## WHAT THE EXERCISE ASKS
An exact reproduction is needed of every line from the beginning of the data down to and including the line that contains "Find the mauve", minus the pictures.

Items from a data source
::::
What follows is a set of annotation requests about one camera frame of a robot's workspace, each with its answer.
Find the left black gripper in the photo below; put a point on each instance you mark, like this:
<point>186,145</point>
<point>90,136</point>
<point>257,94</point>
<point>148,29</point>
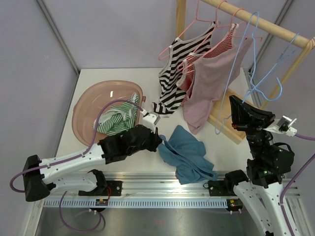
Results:
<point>156,140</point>

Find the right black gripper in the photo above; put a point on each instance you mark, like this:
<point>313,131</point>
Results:
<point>259,118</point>

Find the blue hanger of teal top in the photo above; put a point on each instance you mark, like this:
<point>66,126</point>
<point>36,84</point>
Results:
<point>239,47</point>

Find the green striped tank top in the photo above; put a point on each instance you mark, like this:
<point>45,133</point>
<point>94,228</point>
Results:
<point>117,119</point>

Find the teal tank top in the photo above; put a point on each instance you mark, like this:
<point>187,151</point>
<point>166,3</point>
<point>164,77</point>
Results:
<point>187,154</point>

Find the blue hanger of green top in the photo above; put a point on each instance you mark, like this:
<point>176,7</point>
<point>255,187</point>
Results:
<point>283,59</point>

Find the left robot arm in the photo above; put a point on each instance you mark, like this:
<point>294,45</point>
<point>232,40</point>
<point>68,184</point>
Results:
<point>39,174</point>

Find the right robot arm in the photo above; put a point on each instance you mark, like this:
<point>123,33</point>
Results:
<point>260,187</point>

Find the mauve tank top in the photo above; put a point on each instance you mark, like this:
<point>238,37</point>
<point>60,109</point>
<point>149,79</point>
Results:
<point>211,75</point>

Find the black white striped tank top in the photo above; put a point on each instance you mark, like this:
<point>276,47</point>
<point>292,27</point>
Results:
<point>171,96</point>

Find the red striped tank top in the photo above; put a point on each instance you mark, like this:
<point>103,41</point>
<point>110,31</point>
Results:
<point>187,78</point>

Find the pink hanger of black top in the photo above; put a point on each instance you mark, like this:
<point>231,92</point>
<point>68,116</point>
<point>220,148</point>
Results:
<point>181,27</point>

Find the wooden clothes rack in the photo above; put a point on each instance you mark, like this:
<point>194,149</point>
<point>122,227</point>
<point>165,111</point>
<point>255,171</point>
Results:
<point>301,42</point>

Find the pink plastic basin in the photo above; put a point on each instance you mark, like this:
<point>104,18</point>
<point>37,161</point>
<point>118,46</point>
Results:
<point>94,99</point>

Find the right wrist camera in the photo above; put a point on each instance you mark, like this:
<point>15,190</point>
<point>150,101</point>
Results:
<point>284,125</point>

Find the aluminium rail frame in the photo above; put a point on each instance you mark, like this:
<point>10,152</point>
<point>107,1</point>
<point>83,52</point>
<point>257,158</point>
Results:
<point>92,181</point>

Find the white slotted cable duct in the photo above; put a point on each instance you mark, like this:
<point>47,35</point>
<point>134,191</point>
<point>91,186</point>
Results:
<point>136,203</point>

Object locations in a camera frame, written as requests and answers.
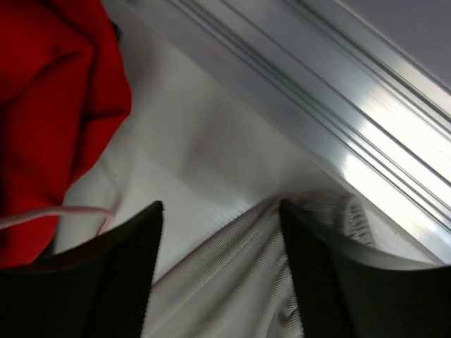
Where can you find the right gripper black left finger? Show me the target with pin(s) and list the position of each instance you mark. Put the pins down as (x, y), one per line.
(98, 289)

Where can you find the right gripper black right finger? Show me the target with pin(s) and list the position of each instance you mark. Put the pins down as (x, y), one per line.
(348, 289)

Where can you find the grey trousers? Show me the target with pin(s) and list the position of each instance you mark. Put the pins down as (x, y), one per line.
(238, 282)

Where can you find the pink folded trousers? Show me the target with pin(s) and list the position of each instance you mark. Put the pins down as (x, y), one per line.
(33, 214)

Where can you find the red folded garment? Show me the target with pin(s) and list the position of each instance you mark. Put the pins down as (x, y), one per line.
(64, 94)

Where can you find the right side aluminium rail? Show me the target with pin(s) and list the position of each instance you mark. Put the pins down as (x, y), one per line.
(365, 113)

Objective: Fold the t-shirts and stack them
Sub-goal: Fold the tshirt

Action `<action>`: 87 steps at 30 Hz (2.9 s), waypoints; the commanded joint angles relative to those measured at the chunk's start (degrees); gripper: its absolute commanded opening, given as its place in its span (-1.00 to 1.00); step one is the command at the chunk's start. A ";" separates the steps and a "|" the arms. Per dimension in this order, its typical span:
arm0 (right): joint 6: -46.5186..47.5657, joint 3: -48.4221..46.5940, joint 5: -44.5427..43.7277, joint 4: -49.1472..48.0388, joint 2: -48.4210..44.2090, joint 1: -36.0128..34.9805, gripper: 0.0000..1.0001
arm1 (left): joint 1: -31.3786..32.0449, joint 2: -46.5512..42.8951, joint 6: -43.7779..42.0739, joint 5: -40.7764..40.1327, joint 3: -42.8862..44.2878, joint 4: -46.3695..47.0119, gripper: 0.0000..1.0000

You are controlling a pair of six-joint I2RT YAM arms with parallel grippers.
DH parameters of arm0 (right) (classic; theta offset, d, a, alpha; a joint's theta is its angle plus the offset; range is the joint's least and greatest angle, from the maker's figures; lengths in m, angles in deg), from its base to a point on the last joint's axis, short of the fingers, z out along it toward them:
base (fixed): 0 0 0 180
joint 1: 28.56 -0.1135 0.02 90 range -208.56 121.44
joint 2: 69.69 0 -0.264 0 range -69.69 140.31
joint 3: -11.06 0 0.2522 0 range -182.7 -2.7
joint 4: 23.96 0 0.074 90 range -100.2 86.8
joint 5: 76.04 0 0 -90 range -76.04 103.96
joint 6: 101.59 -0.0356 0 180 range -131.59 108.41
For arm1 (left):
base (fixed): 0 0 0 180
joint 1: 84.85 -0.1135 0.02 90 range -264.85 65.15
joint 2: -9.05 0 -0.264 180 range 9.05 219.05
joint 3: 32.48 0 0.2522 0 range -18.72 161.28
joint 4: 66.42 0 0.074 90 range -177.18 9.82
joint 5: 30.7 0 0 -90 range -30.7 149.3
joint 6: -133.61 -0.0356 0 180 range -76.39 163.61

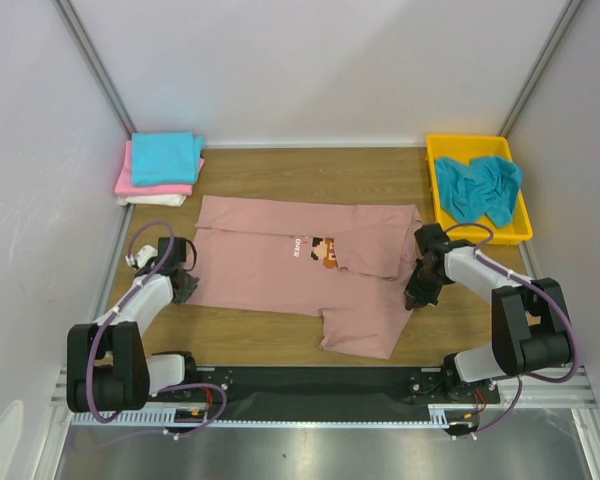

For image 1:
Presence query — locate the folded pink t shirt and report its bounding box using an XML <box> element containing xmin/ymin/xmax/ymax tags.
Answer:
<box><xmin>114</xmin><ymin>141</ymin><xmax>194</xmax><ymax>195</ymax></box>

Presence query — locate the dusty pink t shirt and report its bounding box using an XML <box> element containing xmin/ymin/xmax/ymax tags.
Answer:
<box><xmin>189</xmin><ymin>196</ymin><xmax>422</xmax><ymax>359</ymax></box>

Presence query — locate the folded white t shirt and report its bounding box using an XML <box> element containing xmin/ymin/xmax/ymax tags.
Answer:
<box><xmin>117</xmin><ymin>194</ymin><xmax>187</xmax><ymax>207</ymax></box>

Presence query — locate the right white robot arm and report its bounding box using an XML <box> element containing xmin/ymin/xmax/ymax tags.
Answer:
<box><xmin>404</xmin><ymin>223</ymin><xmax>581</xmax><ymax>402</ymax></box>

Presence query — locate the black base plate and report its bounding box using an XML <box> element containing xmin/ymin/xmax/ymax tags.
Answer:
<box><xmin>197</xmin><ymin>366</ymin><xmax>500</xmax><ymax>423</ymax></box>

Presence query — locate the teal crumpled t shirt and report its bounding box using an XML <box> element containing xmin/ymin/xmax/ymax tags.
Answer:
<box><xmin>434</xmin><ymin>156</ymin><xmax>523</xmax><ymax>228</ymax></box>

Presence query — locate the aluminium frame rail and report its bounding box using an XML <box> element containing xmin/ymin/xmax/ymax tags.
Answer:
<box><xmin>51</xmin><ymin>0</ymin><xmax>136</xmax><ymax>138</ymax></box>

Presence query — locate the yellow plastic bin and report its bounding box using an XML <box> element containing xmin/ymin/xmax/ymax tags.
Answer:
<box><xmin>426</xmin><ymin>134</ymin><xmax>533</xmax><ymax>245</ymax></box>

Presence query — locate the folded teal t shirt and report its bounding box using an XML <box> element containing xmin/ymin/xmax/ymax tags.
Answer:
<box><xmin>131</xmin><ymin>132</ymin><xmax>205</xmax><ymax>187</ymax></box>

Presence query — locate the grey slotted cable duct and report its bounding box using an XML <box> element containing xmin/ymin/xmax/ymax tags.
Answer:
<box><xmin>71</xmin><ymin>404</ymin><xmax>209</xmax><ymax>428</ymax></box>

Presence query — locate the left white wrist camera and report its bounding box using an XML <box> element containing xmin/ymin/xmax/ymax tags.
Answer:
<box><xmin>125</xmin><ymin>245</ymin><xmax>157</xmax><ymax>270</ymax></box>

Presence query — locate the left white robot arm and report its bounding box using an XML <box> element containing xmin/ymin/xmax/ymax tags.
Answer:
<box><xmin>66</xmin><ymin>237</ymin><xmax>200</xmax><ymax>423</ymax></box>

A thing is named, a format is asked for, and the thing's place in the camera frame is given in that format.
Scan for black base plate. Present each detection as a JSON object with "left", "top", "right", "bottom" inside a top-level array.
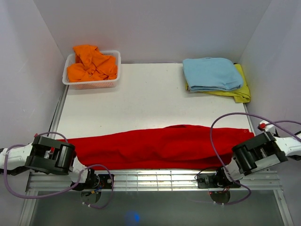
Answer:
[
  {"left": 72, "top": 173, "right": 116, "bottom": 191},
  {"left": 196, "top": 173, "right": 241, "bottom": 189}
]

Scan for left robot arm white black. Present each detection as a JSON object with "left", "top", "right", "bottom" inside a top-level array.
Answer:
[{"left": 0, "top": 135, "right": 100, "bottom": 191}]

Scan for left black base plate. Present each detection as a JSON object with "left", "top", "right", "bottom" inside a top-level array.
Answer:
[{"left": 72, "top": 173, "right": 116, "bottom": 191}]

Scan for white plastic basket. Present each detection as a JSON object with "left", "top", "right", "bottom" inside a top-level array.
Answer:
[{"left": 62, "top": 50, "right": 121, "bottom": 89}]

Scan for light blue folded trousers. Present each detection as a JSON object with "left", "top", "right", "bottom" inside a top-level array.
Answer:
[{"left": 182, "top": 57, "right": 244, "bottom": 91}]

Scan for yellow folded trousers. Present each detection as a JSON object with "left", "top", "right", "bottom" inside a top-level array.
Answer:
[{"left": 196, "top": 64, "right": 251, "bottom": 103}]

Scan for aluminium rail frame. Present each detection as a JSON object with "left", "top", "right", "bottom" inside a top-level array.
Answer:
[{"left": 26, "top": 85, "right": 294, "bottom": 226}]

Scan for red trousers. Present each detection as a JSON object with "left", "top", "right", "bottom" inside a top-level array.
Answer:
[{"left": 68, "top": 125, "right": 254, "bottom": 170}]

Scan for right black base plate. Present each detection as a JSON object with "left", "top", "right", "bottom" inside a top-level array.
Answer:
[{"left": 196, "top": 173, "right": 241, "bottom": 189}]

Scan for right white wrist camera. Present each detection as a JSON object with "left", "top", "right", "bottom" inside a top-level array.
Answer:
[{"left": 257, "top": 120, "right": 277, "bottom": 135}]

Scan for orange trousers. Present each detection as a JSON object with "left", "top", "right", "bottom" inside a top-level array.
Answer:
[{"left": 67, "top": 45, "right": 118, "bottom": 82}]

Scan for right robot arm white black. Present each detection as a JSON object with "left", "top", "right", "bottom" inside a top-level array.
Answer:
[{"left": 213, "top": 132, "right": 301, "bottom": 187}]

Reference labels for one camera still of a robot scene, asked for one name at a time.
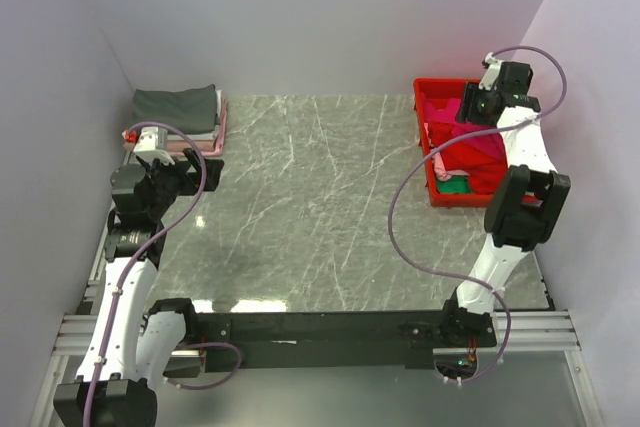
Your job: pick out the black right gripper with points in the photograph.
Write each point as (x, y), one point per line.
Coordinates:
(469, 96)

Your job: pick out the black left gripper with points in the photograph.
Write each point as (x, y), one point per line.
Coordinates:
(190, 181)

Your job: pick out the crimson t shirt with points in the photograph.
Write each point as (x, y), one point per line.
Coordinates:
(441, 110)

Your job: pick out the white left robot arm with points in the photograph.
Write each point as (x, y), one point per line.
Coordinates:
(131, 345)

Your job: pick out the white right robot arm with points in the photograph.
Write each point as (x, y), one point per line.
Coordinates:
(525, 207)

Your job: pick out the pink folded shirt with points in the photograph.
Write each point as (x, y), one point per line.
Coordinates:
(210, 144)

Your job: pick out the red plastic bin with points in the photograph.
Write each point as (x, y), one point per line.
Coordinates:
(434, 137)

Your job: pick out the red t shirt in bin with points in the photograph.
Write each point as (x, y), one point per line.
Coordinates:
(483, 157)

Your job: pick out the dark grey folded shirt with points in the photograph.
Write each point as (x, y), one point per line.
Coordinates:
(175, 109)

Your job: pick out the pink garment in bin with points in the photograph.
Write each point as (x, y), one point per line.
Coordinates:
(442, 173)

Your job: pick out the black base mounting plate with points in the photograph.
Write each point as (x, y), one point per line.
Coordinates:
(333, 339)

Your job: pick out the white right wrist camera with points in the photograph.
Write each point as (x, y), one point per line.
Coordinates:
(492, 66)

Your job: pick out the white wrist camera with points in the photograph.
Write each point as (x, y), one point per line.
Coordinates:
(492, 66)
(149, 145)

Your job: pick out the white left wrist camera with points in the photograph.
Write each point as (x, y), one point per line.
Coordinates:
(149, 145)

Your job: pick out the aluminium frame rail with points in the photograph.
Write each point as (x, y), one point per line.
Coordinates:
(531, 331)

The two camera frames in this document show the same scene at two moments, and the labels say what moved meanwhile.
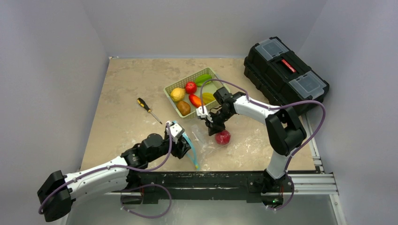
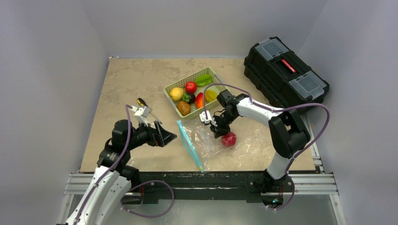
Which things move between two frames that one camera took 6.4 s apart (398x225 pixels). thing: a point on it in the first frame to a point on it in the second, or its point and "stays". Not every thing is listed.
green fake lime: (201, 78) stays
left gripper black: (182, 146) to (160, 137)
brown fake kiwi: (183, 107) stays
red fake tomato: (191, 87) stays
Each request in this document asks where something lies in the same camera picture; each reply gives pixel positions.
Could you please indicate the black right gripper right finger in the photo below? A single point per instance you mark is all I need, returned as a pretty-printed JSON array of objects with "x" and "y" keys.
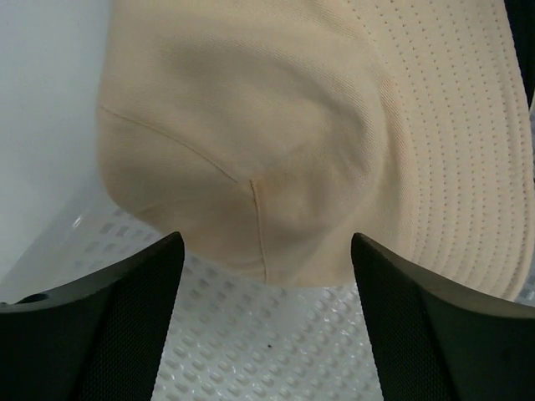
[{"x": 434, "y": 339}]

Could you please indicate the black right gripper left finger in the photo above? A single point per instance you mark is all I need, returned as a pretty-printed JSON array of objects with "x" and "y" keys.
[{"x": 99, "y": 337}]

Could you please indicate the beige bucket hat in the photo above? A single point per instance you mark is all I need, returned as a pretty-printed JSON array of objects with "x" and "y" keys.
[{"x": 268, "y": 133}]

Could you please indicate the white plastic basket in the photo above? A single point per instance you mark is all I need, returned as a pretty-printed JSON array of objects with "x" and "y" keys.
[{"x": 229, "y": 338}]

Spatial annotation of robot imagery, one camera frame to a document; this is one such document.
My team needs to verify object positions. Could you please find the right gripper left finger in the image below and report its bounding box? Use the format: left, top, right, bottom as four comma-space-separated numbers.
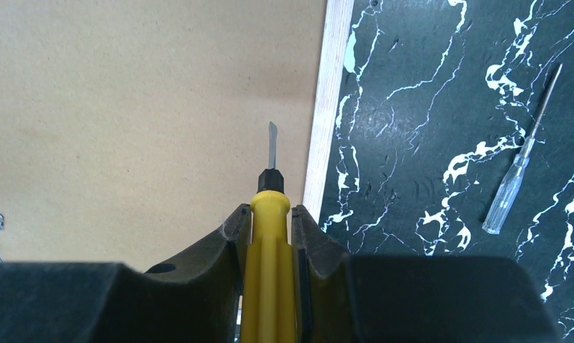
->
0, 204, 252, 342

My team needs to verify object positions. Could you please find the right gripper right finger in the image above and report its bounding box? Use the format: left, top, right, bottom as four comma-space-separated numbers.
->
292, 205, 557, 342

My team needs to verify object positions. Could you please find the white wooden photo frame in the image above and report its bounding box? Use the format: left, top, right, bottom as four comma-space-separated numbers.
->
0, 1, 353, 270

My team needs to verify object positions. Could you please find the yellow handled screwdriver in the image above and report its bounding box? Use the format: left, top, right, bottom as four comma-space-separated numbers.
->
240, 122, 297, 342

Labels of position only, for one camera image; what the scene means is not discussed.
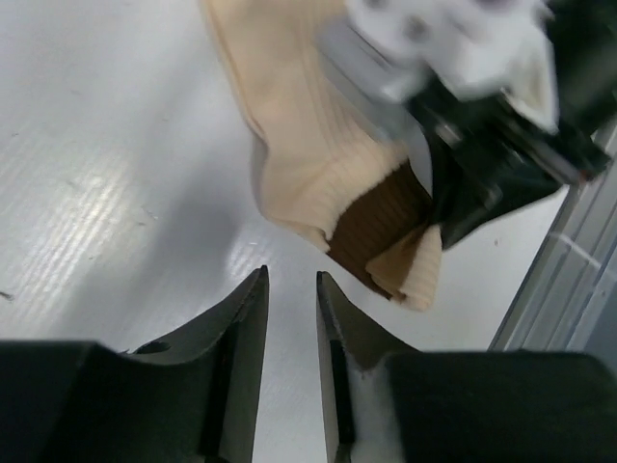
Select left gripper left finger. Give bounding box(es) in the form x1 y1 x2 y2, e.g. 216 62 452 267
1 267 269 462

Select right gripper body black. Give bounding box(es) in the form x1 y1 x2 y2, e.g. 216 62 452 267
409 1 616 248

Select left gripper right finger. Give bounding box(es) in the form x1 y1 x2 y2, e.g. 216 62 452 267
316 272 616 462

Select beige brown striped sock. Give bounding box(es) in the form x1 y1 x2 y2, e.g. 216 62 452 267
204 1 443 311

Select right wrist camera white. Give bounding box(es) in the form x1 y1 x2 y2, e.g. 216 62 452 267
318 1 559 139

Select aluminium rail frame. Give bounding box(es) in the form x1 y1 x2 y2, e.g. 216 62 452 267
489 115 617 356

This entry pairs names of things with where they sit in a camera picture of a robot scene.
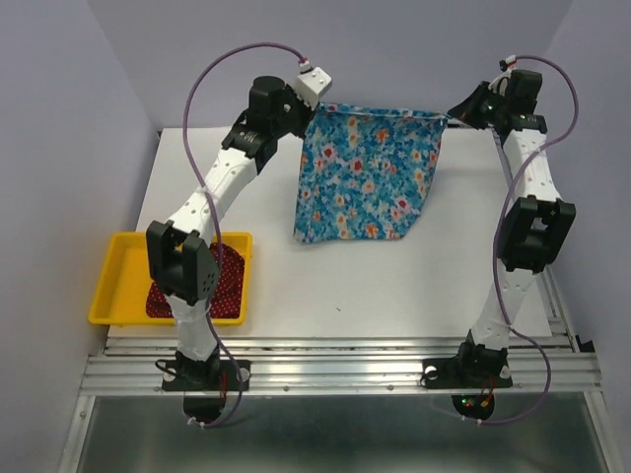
::::
## ANSWER TO THIS PROBLEM
What follows is a set of annotation requests about one camera frame of a robot's workspace, each with its answer.
Find the left black gripper in the photo below; put a point on each instance you mark, like this:
<point>186,145</point>
<point>90,136</point>
<point>257,94</point>
<point>148,29</point>
Results:
<point>156,140</point>

Find the right black gripper in the photo above; put a point on each instance you mark, like this:
<point>313,131</point>
Results:
<point>259,118</point>

Find the blue hanger of teal top in the photo above; put a point on each instance you mark, like this:
<point>66,126</point>
<point>36,84</point>
Results:
<point>239,47</point>

Find the green striped tank top in the photo above; put a point on each instance you mark, like this:
<point>45,133</point>
<point>94,228</point>
Results:
<point>117,119</point>

Find the teal tank top in the photo above; put a point on each instance you mark, like this:
<point>187,151</point>
<point>166,3</point>
<point>164,77</point>
Results:
<point>187,154</point>

Find the blue hanger of green top in the photo above; put a point on each instance you mark, like this:
<point>176,7</point>
<point>255,187</point>
Results:
<point>283,59</point>

Find the left robot arm in the photo above; put a point on each instance you mark, like this:
<point>294,45</point>
<point>232,40</point>
<point>68,184</point>
Results:
<point>39,174</point>

Find the right robot arm in the photo above; put a point on each instance you mark, like this:
<point>123,33</point>
Results:
<point>260,187</point>

Find the mauve tank top in the photo above; put a point on each instance you mark, like this:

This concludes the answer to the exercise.